Russian-American nuclear physicist, cosmologist and writer who embraced the Big Bang Theory to explain the origin of the universe. Later in his career, he broadened his field of study into biochemistry, DNA and genetic theory.


Science Quotes by George Gamow (11 quotes)


Adam, the first man, didn’t know anything about the nucleus but Dr. George Gamow, visiting professor from George Washington University, pretends he does. He says for example that the nucleus is 0.00000000000003 feet in diameter. Nobody believes it, but that doesn't make any difference to him.
He also says that the nuclear energy contained in a pound of lithium is enough to run the United States Navy for a period of three years. But to get this energy you would have to heat a mixture of lithium and hydrogen up to 50,000,000 degrees Fahrenheit. If one has a little stove of this temperature installed at Stanford, it would burn everything alive within a radius of 10,000 miles and broil all the fish in the Pacific Ocean.
If you could go as fast as nuclear particles generally do, it wouldn’t take you more than one ten-thousandth of a second to go to Miller's where you could meet Gamow and get more details.
— George Gamow
'Gamow interviews Gamow' Stanford Daily, 25 Jun 1936. In Helge Kragh, Cosmology and Controversy: The Historica1 Development of Two Theories of the Universe (1996), 90.
Science quotes on:  |  Fusion (9)  |  Hydrogen (37)  |  Lithium (3)  |  Nuclear Power (9)  |  Nucleus (30)
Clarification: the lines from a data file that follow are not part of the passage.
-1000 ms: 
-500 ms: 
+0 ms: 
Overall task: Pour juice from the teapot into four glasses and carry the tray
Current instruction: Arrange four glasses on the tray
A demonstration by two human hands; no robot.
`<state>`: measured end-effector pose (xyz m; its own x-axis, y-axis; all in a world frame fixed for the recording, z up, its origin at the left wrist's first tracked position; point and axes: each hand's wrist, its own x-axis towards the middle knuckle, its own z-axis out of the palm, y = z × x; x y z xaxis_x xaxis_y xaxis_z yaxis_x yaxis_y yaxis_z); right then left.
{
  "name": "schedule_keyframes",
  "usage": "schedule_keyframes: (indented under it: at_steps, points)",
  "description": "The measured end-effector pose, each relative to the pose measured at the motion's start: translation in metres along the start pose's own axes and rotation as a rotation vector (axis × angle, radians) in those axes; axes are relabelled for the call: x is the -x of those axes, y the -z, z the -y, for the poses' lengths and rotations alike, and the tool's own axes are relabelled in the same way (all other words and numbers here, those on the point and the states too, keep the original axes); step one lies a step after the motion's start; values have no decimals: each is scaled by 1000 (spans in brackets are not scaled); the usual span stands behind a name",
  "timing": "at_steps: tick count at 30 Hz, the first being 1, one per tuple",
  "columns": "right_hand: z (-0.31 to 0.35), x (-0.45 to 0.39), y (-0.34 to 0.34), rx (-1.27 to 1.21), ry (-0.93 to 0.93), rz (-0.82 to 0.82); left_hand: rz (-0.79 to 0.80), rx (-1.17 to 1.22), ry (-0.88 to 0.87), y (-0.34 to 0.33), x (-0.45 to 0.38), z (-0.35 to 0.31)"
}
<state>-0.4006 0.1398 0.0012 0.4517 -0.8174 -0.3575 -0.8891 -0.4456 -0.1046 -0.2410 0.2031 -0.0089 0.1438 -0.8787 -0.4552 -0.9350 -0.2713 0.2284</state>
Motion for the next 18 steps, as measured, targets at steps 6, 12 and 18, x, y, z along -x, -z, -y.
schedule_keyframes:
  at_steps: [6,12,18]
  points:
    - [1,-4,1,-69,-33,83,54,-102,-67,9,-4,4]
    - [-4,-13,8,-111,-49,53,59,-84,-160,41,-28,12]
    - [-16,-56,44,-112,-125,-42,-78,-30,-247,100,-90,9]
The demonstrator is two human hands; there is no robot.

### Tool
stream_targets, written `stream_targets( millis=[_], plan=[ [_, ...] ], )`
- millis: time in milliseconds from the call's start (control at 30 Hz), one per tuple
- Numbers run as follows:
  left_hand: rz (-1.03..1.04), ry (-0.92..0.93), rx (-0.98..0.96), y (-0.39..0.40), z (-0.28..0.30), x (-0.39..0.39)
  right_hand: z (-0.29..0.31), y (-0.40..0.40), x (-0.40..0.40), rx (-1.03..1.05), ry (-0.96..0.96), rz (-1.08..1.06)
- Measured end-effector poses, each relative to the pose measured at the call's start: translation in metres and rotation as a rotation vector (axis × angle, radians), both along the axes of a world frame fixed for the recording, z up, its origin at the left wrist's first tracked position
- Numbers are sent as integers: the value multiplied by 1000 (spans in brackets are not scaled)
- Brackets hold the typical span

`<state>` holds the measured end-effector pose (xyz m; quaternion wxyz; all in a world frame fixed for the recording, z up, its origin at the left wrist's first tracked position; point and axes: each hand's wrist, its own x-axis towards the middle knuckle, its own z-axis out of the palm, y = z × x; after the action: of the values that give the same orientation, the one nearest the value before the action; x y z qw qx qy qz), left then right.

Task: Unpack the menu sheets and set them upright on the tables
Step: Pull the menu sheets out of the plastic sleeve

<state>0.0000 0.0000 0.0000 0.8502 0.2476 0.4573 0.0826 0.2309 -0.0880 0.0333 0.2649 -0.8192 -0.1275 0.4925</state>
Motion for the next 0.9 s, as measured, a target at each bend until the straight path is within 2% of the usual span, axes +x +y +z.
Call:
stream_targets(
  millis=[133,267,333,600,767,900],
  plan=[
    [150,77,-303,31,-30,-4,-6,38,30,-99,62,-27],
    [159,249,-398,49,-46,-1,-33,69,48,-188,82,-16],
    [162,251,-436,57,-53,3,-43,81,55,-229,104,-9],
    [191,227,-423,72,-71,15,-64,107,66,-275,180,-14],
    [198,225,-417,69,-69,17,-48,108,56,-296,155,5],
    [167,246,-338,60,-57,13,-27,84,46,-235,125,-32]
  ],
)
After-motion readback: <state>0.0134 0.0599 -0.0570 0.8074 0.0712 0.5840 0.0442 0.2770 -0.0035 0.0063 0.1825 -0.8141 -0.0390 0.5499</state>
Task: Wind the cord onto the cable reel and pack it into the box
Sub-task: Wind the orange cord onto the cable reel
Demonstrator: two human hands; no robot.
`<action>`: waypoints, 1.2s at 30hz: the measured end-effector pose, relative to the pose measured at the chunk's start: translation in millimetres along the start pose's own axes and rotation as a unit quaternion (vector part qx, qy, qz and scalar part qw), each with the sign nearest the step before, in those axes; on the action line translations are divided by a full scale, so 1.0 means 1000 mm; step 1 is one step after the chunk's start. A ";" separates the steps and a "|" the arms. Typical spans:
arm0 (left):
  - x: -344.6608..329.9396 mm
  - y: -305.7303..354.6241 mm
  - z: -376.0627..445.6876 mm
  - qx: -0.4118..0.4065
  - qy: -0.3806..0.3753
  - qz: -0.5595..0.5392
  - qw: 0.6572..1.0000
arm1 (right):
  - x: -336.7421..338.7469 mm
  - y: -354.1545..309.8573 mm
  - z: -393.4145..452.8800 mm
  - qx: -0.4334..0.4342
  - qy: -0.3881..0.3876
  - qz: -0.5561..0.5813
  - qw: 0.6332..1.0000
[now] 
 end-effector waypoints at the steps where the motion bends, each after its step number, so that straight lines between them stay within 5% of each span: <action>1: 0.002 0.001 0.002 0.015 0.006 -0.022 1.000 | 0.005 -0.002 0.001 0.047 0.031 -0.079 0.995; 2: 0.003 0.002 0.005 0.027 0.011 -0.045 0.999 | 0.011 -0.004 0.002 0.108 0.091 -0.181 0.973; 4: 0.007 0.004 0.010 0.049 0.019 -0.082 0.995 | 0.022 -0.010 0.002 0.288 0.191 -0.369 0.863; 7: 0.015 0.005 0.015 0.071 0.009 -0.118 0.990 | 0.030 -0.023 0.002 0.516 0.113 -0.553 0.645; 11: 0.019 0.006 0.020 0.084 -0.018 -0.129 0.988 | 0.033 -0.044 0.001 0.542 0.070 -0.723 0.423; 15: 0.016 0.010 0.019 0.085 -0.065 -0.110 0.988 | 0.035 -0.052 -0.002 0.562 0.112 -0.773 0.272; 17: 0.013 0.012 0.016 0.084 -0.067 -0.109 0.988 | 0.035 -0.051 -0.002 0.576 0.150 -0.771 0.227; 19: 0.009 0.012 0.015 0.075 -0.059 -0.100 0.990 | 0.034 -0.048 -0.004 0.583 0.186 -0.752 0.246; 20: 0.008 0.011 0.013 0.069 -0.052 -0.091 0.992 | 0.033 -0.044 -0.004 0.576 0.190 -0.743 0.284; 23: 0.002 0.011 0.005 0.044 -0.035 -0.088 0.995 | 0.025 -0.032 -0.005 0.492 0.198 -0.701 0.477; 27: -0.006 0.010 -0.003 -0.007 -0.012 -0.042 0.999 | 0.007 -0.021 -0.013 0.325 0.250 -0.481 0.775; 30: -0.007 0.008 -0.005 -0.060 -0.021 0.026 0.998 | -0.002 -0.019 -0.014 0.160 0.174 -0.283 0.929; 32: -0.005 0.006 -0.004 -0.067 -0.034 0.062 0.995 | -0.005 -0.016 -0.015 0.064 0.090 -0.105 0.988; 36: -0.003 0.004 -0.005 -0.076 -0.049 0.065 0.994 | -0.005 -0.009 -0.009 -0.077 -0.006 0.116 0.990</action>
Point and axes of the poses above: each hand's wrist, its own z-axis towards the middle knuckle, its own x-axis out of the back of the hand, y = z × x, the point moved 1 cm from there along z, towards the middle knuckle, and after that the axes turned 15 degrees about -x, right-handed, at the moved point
As soon as matter took over, the force of Newtonian gravity, which represents one of the most important characteristics of “ponderable” matter, came into play.
— George Gamow
In Conclusion of The Creation of the Universe (1952, 2012), 136.
Science quotes on:  |  Characteristic (66)  |  Force (194)  |  Gravity (89)  |  Important (124)  |  Matter (270)  |  Ponderable (3)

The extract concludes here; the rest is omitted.